Exploring the Catalogue of published material dataset

University of Edinburgh honours students supervised by Dr Uta Hinrichs, have used the Catalogue of published material dataset to explore issues of bias and absence.

Visualising the National Library’s catalogue of published collections

Orlagh Keane, School of Informatics, University of Edinburgh

This project aims to explore and provide insights into the vast collection of bibliographic records from the National Library of Scotland’s published material dataset. By visualizing this data, the project aims to enhance accessibility and promote exploration of the rich cultural heritage contained within.

The project offers two main routes into the data: ‘beeswarm’ visualisation, enabling discovery of authors by year, and offering routes via names linking to Wikimedia, the Oxford Dictionary of National Biography, and those names detected to be people, rather than organisations.

It also offers word cloud analysis, by year, of title, description, creator and subject fields.

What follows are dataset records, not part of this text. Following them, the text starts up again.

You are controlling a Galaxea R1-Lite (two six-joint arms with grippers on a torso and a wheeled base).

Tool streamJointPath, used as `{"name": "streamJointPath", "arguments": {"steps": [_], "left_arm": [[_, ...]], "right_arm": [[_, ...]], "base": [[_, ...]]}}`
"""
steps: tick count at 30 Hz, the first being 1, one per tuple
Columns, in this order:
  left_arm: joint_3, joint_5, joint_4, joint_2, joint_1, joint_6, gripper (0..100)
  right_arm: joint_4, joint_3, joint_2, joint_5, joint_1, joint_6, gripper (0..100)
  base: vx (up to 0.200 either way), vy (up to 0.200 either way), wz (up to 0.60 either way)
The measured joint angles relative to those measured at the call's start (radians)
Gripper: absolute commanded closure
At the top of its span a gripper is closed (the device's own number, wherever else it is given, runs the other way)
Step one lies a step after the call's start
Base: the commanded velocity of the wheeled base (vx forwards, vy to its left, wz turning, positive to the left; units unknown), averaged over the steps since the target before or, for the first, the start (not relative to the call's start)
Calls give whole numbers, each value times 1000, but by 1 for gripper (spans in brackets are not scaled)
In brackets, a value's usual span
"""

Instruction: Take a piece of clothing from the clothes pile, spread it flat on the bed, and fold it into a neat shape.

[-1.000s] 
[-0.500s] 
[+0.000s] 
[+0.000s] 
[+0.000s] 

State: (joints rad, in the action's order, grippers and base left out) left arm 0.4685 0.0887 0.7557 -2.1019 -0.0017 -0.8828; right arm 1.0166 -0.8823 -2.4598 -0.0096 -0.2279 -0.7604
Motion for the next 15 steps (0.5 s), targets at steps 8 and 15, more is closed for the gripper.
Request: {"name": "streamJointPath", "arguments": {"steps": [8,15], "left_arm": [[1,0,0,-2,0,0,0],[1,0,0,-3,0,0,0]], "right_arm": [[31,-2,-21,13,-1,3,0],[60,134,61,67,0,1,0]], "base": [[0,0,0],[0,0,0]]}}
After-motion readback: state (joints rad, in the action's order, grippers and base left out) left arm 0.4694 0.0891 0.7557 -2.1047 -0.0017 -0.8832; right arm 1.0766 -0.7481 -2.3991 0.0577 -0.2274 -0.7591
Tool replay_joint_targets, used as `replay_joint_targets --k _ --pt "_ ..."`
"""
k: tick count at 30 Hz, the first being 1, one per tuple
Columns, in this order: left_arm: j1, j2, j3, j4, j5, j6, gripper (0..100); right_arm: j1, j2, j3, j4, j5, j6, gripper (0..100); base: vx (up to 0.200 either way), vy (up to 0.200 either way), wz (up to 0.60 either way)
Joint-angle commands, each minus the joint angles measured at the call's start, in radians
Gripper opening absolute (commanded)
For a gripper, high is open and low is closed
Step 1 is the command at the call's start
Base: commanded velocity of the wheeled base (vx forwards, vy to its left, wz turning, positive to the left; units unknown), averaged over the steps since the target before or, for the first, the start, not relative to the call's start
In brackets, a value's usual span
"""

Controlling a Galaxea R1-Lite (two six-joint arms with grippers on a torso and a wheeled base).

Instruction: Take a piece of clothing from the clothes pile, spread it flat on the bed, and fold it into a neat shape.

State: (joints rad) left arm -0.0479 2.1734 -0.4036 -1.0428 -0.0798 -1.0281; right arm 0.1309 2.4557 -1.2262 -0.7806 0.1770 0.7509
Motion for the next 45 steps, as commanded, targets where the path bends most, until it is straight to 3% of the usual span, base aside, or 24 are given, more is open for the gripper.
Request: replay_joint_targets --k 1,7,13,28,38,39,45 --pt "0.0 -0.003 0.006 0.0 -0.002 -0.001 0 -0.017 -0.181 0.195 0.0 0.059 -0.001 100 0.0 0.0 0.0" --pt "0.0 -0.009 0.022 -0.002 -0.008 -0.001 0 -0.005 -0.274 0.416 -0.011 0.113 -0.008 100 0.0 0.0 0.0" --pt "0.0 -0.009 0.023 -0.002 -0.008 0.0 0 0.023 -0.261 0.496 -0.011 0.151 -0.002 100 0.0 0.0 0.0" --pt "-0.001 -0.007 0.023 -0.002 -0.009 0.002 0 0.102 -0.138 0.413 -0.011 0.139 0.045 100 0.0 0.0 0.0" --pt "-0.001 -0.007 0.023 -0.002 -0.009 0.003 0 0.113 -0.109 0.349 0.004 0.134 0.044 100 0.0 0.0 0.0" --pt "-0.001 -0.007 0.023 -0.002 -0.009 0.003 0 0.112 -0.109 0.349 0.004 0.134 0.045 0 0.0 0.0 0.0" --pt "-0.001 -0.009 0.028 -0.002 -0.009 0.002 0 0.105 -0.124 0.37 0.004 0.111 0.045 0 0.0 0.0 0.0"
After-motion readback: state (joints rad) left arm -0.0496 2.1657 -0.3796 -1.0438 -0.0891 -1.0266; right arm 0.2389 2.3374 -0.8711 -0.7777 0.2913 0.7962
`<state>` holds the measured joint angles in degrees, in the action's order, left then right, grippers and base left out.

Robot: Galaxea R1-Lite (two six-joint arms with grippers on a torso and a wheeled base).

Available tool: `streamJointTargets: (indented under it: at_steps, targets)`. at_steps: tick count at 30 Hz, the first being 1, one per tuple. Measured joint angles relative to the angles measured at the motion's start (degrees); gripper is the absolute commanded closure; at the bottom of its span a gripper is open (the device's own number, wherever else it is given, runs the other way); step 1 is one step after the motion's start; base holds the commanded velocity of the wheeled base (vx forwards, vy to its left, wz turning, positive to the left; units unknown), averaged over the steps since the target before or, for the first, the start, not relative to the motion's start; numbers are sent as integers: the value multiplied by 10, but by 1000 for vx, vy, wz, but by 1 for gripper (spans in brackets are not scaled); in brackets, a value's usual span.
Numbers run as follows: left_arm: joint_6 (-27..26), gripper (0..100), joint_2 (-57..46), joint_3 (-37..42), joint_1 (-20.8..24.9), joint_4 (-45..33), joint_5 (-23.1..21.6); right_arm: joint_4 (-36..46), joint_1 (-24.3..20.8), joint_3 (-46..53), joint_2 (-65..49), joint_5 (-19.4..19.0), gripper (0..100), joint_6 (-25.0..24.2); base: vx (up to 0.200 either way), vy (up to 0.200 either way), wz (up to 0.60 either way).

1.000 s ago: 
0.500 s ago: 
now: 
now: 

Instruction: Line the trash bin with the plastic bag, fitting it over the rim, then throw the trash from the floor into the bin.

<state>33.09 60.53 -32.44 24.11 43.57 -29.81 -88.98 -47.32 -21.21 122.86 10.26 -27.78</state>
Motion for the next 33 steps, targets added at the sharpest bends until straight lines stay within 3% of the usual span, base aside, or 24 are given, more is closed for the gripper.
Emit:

Visit the project: Visualising the National Library’s catalogue of published collections

Screenshot of project homepage for Visualising the National Library’s catalogue of published material

Visualising bias and missing data

Cameron McClymont, School of Informatics, University of Edinburgh

The Catalogue of Published Material is a dataset of over 5 million records published by the National Library of Scotland in 2022. It is the first metadata collection published by the library and has remained largely unexplored since its release. This project investigates bias and missing data within the collection, specifically looking at how it has evolved – and how to visualise these aspects of a dataset in a clear way. The project has a particular focus on examining holes in the dataset, digging into where they are and why they appear.

The visualisations provide a broad overview of the data; an analysis of gender representation in the collections and how this changes over time; and an analysis of metadata fields, and how complete the dataset is.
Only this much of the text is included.